Posted in Technology at 3:23 pm by antonello

via John Battelle, Makeblog and Phillip Torrone present makebot.  combining RSS / IM and potentially mobile technology is pretty nifty.

Tagging Up, continued

Posted in Technology at 11:49 am by antonello

A couple weeks back, I wrote in response to John Battelle’s question “will tagging ever work?” I was thinking of this question when I read on Daily Kos a couple days ago this entry that the big man had some words about tagging best practices.
Now, a digression for some background: a while back, dailykos introduced tagging as a way of simplifying the process to find something on the gargantuan site. For a political site, this makes a lot of sense. An example, a user will often want to see what people are saying about a particular topic. Let’s take Jack Abramoff as an example. First the tagging is going to improve the effectiveness of the search. Secondly, if a user is looking for posts on “Jack Abramoff” they can pick out the term on the All Tag page or click on a tag at the bottom of a post. Clicking on the tag “Abramoff” brings up all the posts filed under this tag. The user is presented the most recent discussion where Abrahamoff is mentioned. A section on the right sidebar highlights similar tags.

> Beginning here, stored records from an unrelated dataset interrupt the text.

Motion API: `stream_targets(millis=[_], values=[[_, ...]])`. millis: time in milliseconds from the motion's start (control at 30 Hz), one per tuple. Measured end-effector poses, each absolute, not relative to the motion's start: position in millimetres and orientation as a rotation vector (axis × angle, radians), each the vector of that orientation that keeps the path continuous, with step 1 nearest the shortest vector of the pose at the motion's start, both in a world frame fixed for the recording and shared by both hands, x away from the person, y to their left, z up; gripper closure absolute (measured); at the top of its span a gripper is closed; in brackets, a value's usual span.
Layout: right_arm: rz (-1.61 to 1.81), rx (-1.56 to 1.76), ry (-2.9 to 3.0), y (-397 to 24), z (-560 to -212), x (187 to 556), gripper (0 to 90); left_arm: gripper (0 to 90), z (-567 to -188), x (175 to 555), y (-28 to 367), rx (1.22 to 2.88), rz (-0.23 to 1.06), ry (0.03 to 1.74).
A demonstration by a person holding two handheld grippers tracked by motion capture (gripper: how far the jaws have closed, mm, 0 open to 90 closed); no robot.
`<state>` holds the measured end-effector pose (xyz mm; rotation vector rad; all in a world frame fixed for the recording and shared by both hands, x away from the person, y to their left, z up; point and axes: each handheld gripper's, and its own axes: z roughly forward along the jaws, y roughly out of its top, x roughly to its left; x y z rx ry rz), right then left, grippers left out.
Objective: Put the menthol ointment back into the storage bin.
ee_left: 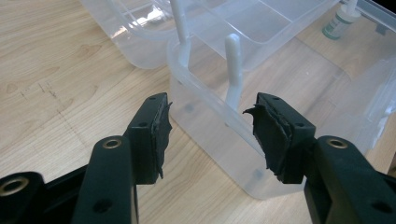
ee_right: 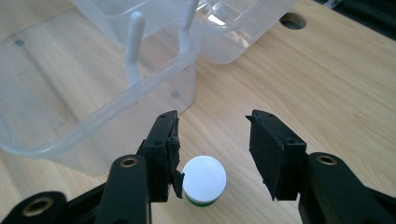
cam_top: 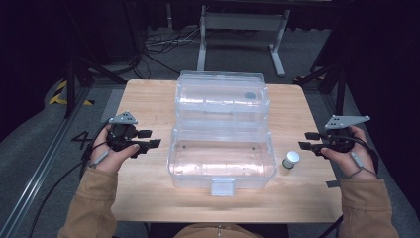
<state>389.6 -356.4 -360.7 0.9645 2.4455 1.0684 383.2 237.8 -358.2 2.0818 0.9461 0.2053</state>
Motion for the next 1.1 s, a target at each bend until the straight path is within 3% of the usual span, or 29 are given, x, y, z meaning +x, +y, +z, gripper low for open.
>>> stream_targets(millis=[1100], values=[[0.818,0.900,2.713,-343,-395,405,46.8,46.7,-360,379,244,2.085,0.207,0.960]])
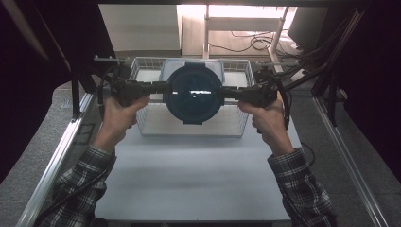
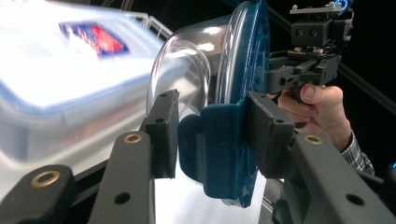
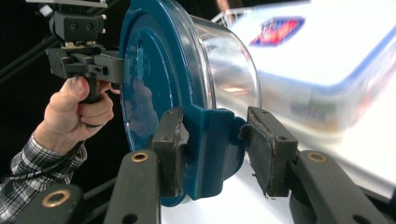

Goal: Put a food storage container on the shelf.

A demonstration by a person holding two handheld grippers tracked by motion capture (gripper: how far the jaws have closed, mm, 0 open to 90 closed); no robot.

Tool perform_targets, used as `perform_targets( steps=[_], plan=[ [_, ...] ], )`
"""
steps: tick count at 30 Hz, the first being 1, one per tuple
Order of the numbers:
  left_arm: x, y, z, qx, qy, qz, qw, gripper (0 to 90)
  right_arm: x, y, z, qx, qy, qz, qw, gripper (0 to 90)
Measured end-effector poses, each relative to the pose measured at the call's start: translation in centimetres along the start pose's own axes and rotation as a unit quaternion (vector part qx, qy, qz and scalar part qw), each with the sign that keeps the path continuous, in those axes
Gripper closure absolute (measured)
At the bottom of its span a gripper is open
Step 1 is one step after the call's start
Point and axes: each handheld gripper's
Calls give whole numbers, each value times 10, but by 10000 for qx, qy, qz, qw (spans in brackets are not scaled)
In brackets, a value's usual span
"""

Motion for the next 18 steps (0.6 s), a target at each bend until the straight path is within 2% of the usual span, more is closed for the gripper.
perform_targets(
  steps=[9,18],
  plan=[
    [-1,11,41,-16,-112,46,9999,574,5,-7,43,4,-141,11,9999,575],
    [3,35,61,-186,-269,-40,9995,574,14,-19,72,-5,-242,-59,9997,575]
  ],
)
Point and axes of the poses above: each handheld gripper's, and its own axes: x roughly forward along the jaws, z roughly out of its top, y roughly to its left, and after that the axes turned 1 degree about x, right-handed
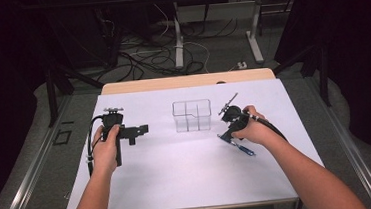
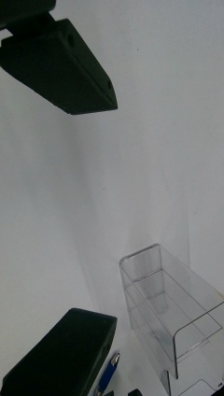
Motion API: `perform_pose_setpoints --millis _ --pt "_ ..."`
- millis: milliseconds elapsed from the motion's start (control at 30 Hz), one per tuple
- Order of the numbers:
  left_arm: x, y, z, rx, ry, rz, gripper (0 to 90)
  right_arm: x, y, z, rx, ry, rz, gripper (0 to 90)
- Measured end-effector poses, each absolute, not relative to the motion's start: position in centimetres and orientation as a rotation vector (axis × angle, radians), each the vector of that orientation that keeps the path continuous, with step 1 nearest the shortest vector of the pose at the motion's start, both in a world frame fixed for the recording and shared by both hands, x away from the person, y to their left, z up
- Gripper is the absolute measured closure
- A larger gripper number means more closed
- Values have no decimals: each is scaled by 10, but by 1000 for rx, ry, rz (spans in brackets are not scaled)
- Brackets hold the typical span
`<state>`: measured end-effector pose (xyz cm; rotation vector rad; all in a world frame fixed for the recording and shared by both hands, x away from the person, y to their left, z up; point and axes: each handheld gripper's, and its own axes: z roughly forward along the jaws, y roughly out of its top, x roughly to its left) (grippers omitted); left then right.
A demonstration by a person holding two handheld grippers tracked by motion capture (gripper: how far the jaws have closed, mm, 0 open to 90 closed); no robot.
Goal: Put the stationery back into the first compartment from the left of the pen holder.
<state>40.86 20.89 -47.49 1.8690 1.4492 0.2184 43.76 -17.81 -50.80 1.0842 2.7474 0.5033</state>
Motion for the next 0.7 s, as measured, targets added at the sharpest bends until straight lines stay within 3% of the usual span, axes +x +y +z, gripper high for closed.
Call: perform_pose_setpoints --millis 700 --pt "408 206 -477 1874 1448 214 5 444 -168 -524 998 2842 348 687"
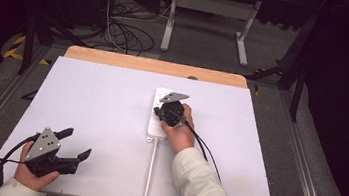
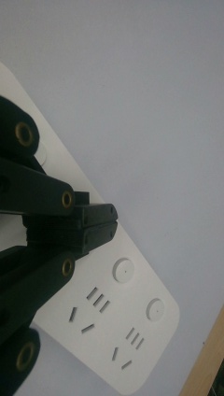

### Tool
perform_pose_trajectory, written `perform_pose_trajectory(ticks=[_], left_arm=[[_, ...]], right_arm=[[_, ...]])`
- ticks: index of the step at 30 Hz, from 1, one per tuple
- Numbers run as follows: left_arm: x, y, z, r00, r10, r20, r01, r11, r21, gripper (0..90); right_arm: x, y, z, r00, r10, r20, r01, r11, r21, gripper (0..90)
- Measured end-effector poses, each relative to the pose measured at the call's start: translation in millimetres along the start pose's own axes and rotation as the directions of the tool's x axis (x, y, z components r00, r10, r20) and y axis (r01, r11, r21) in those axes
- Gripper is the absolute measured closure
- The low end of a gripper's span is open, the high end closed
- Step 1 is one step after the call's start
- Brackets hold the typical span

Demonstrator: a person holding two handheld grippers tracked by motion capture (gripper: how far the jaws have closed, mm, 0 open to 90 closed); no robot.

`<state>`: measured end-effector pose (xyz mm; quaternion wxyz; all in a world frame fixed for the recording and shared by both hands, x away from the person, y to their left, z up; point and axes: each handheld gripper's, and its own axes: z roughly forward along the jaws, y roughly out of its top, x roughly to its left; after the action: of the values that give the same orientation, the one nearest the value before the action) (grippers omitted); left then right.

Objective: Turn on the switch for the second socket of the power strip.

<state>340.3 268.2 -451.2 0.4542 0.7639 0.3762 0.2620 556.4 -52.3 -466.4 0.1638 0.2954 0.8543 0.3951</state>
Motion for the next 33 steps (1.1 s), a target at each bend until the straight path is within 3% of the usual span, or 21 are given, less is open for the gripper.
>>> perform_pose_trajectory(ticks=[8, 15, 17, 21, 33], left_arm=[[0.2, 0.0, -0.2, 1.0, 0.001, -0.001, -0.001, 1.0, -0.001, 15.9], [0.6, 0.1, -0.4, 1.0, -0.004, 0.002, 0.004, 1.0, -0.002, 15.9], [0.9, 0.2, -0.5, 1.0, -0.003, 0.002, 0.003, 1.0, -0.004, 15.8], [1.3, 0.1, -0.6, 1.0, -0.005, 0.001, 0.005, 1.0, -0.004, 15.8], [0.4, 0.3, -0.3, 1.0, -0.004, 0.004, 0.004, 1.0, -0.002, 15.8]], right_arm=[[0.2, 0.0, -0.1, 1.0, 0.002, 0.002, -0.002, 1.0, 0.0, 90.0], [-1.3, 2.0, -1.5, 0.9997, -0.023, -0.009, 0.023, 1.0, -0.013, 90.0], [-1.5, 4.8, -5.0, 0.9987, -0.05, 0.013, 0.05, 0.999, -0.007, 87.0], [-2.1, 8.0, -12.0, 0.9996, -0.021, -0.021, 0.02, 0.999, -0.05, 87.4], [4.9, 19.3, -37.3, 0.9984, -0.021, -0.053, 0.016, 0.997, -0.079, 86.7]])
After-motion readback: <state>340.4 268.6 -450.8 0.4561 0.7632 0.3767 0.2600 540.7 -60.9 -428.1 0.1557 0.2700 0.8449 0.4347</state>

Back to the discussion at hand: kos had this to say about best practices for tagging:

A reminder, since many people are misusing the tags. The big thing to keep in mind when tagging — they are a search tool. What do people search for? Issues, people, and races. Tags should ALWAYS address one of those three.

Looking at the All Tags page, one can sympathize with Kos’ dilemma. The number of tags has proliferated, many are very similar to one other, others are not descriptive and then there is the simple problem of too many. Kos’ encourages people to adhere to some simple rules to make tagging more effective.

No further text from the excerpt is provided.